• Clinical science

Vitiligo

Summary

Vitiligo is a common skin condition in which a patchy loss of epidermal melanocytes results in depigmentation. This loss is hypothesized to be a result of autoimmune destruction, oxidative stress, and/or intrinsic melanocyte defects in genetically predisposed individuals, and is commonly associated with other autoimmune diseases. The clinical course is highly variable, with unilateral or bilateral distribution of well demarcated, depigmented macules, which may progress during the course of disease. These lesions have a predilection for facial, acral, extensor, and sun-exposed areas of the body. Vitiligo is often a clinical diagnosis, but Wood's lamp examination, dermoscopy, and/or skin biopsy are useful in ambiguous cases. Limited disease may be controlled with topical corticosteroids or topical immunomodulators, while extensive or progressive disease may require systemic therapy, phototherapy, or surgery.
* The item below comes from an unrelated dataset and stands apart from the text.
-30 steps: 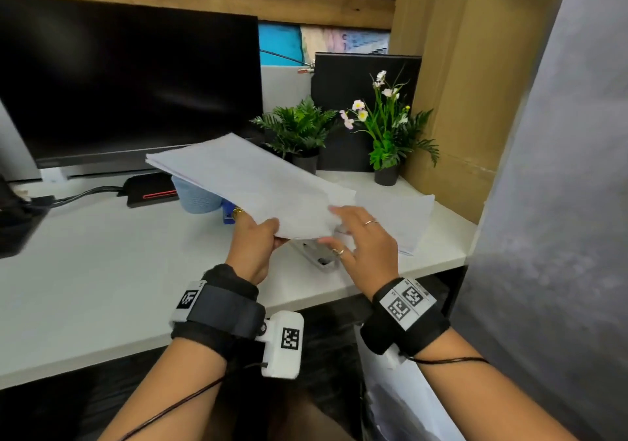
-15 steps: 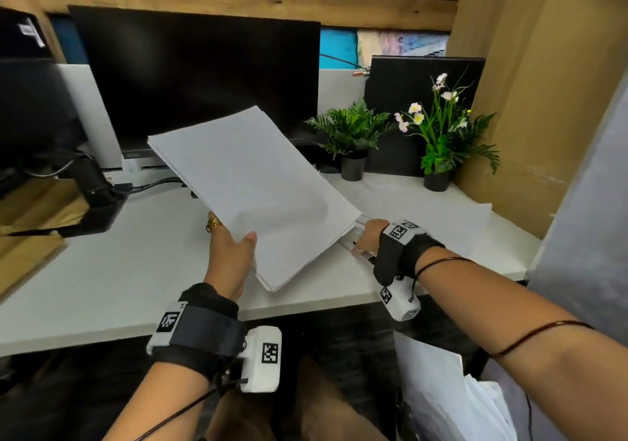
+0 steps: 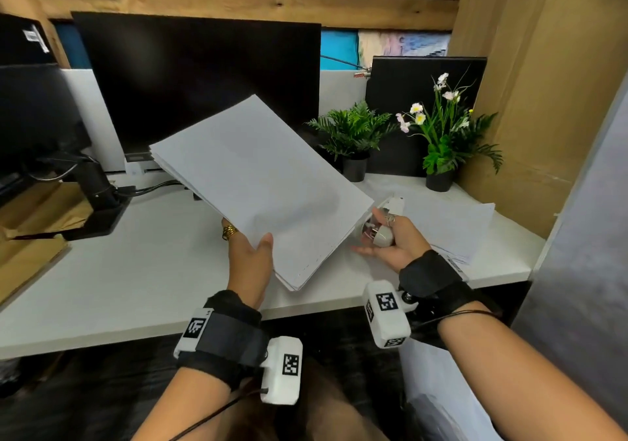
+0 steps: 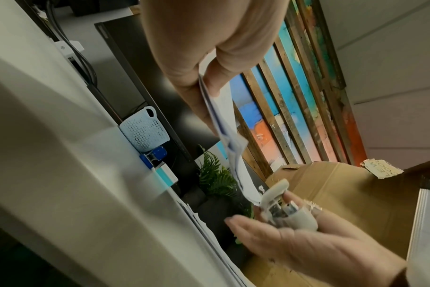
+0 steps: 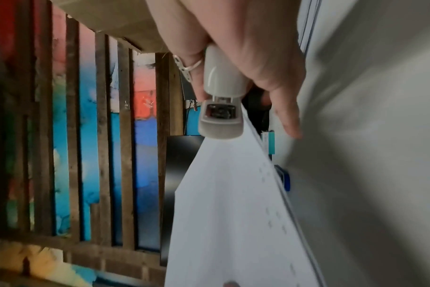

Regardless of the treatment modality, patients continue to have episodes of skin depigmentation throughout their lives.

Epidemiology

  • Prevalence: 1–2% of the general population
  • Peak incidence: 20–30 years; can occur in any age group
  • Sex: =

References:[1][2]

Epidemiological data refers to the US, unless otherwise specified.

Etiology

  • Vitiligo is characterized by an absence of melanocytes in the depigmented lesions.
  • The etiology is unknown, but is thought to be multifactorial.
    • Genetic predisposition
    • Autoimmune destruction of melanocytes
    • Oxidative stress (free radicals)
    • Intrinsic defects of melanocytes (early apoptosis, defective cell-to-basement membrane adherence)
  • May be triggered by stress or skin injury (e.g., sunburn)

References:[1]

Classification

  • According to location
    • Generalized (most common): widespread distribution of lesions, frequently with mucosal involvement
    • Localized: isolated area affected (e.g., dermatomal)
    • Universal: Almost the entire body is affected.

References:[1][2][3]

Clinical features

  • Well demarcated, depigmented (white) macules or patches , surrounded by normal skin
  • Unilateral or bilateral distribution, with stable or slowly progressive lesions
  • Commonly on the face (e.g., perioral and periocular regions), neck, scalp, acral surfaces (e.g., hands), extensor surfaces, or genitalia
  • Leukotrichia: depigmented hair
  • Coexisting autoimmune diseases (∼ 20% of patients)

References:[1][2][4]

Diagnostics

  • Usually a clinical diagnosis
  • If diagnosis is uncertain:
    • Wood's lamp examination: The vitiligo lesions appear as well defined blue-white areas.
    • Dermoscopy: Vitiligo lesions have a characteristic perilesional hyperpigmentation and telangiectasia.
    • Skin biopsy and histology: Melanocytes are absent, perilesional lymphocytes may be observed.
  • Serological markers of autoimmune disease (e.g., thyroid function tests and antithyroid antibodies) once vitiligo is confirmed

References:[1][2]

Differential diagnoses

  • Pityriasis alba: A common hypopigmented scaly patch seen in sun-exposed areas, esp. in children (resolves spontaneously or with topical steroids).
  • Pityriasis versicolor: a fungal infection characterized by scaly hypopigmented macules on the trunk

References:[1]

The differential diagnoses listed here are not exhaustive.